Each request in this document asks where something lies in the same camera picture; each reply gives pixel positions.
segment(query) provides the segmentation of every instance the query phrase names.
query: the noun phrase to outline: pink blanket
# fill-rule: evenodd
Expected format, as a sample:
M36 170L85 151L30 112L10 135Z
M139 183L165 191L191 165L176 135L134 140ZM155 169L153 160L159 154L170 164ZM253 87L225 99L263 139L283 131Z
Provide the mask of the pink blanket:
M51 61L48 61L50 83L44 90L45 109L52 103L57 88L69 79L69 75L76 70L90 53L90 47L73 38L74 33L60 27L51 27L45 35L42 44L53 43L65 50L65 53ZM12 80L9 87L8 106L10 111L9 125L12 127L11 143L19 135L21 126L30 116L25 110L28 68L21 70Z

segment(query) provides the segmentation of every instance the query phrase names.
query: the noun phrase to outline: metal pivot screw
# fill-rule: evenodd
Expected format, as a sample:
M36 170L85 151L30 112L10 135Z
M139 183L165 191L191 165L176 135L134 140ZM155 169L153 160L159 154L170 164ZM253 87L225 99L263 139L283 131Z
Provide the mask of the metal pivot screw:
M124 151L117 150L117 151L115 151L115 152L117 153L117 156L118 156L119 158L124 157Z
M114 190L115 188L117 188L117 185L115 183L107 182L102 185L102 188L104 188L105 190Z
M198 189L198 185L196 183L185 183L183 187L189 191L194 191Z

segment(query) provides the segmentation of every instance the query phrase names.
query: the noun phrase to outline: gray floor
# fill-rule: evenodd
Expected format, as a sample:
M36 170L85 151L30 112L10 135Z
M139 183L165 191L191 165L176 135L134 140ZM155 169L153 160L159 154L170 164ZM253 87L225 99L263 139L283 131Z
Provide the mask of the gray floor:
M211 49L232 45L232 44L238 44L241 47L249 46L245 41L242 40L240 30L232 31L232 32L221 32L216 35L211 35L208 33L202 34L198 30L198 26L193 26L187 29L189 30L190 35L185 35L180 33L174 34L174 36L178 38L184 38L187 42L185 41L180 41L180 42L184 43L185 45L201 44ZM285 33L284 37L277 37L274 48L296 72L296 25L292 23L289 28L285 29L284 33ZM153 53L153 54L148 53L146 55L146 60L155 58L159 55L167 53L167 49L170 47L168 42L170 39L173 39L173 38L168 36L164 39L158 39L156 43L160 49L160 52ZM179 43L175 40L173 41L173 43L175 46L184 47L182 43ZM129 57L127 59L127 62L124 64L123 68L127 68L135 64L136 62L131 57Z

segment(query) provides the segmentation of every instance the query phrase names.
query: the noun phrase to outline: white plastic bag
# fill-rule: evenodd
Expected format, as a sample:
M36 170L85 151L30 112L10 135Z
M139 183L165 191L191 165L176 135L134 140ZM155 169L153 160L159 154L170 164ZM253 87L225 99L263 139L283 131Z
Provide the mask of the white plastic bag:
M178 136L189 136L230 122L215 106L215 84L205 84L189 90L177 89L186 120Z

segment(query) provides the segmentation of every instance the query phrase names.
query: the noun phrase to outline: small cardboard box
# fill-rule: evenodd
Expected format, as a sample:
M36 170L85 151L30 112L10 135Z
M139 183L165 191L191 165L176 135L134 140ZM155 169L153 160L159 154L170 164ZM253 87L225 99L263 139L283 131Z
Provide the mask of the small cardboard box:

● Required work: The response should reproduce every entry above exactly.

● Answer to this exercise:
Each request in this document asks where something lies in the same camera picture; each reply gives pixel positions.
segment(query) provides the segmentation of every instance the query phrase names.
query: the noun phrase to outline: pink blanket
# fill-rule: evenodd
Expected format, as a sample:
M36 170L85 151L30 112L10 135Z
M139 183L165 191L191 165L176 135L134 140ZM155 169L153 160L159 154L170 164ZM253 87L225 99L263 139L283 131Z
Provide the mask of the pink blanket:
M51 61L48 61L50 83L44 90L45 109L52 103L57 88L69 79L69 75L76 70L90 53L90 47L73 38L74 33L60 27L51 27L45 35L42 44L53 43L65 50L65 53ZM12 80L9 87L8 106L10 111L9 125L12 127L11 143L19 135L21 126L30 116L25 110L28 68L21 70Z

segment(query) provides the segmentation of every instance the query phrase names.
query: the noun phrase to outline: metal pivot screw
# fill-rule: evenodd
Expected format, as a sample:
M36 170L85 151L30 112L10 135Z
M139 183L165 191L191 165L176 135L134 140ZM155 169L153 160L159 154L170 164ZM253 87L225 99L263 139L283 131Z
Provide the mask of the metal pivot screw:
M124 151L117 150L117 151L115 151L115 152L117 153L117 156L118 156L119 158L124 157Z
M114 190L115 188L117 188L117 185L115 183L107 182L102 185L102 188L104 188L105 190Z
M198 189L198 185L196 183L185 183L183 187L189 191L194 191Z

segment(query) provides the segmentation of every instance the query phrase names.
query: the noun phrase to outline: gray floor
# fill-rule: evenodd
Expected format, as a sample:
M36 170L85 151L30 112L10 135Z
M139 183L165 191L191 165L176 135L134 140ZM155 169L153 160L159 154L170 164ZM253 87L225 99L263 139L283 131Z
Provide the mask of the gray floor:
M211 49L232 45L232 44L238 44L241 47L249 46L245 41L242 40L240 30L232 31L232 32L221 32L216 35L211 35L208 33L202 34L198 30L198 26L193 26L187 29L189 30L190 35L185 35L180 33L174 34L174 36L178 38L184 38L187 42L185 41L180 41L180 42L184 43L185 45L201 44ZM285 33L284 37L277 37L274 48L296 72L296 25L292 23L289 28L285 29L284 33ZM153 53L153 54L148 53L146 55L146 60L155 58L159 55L167 53L167 49L170 47L168 42L170 39L173 39L173 38L168 36L164 39L158 39L156 43L160 49L160 52ZM179 43L175 40L173 41L173 43L175 46L184 47L182 43ZM129 57L127 59L127 62L124 64L123 68L127 68L135 64L136 62L131 57Z

segment(query) provides the segmentation of every instance the query phrase names.
query: the noun phrase to outline: white plastic bag
# fill-rule: evenodd
Expected format, as a sample:
M36 170L85 151L30 112L10 135Z
M139 183L165 191L191 165L176 135L134 140ZM155 169L153 160L159 154L170 164ZM253 87L225 99L263 139L283 131Z
Provide the mask of the white plastic bag:
M178 136L189 136L230 122L215 106L215 84L205 84L189 90L177 89L186 120Z

segment(query) provides the segmentation of every instance the query phrase names.
query: the noun phrase to outline: small cardboard box
# fill-rule: evenodd
Expected format, as a sample:
M36 170L85 151L30 112L10 135Z
M139 183L165 191L191 165L176 135L134 140ZM155 169L153 160L159 154L170 164ZM253 87L225 99L263 139L283 131Z
Provide the mask of the small cardboard box:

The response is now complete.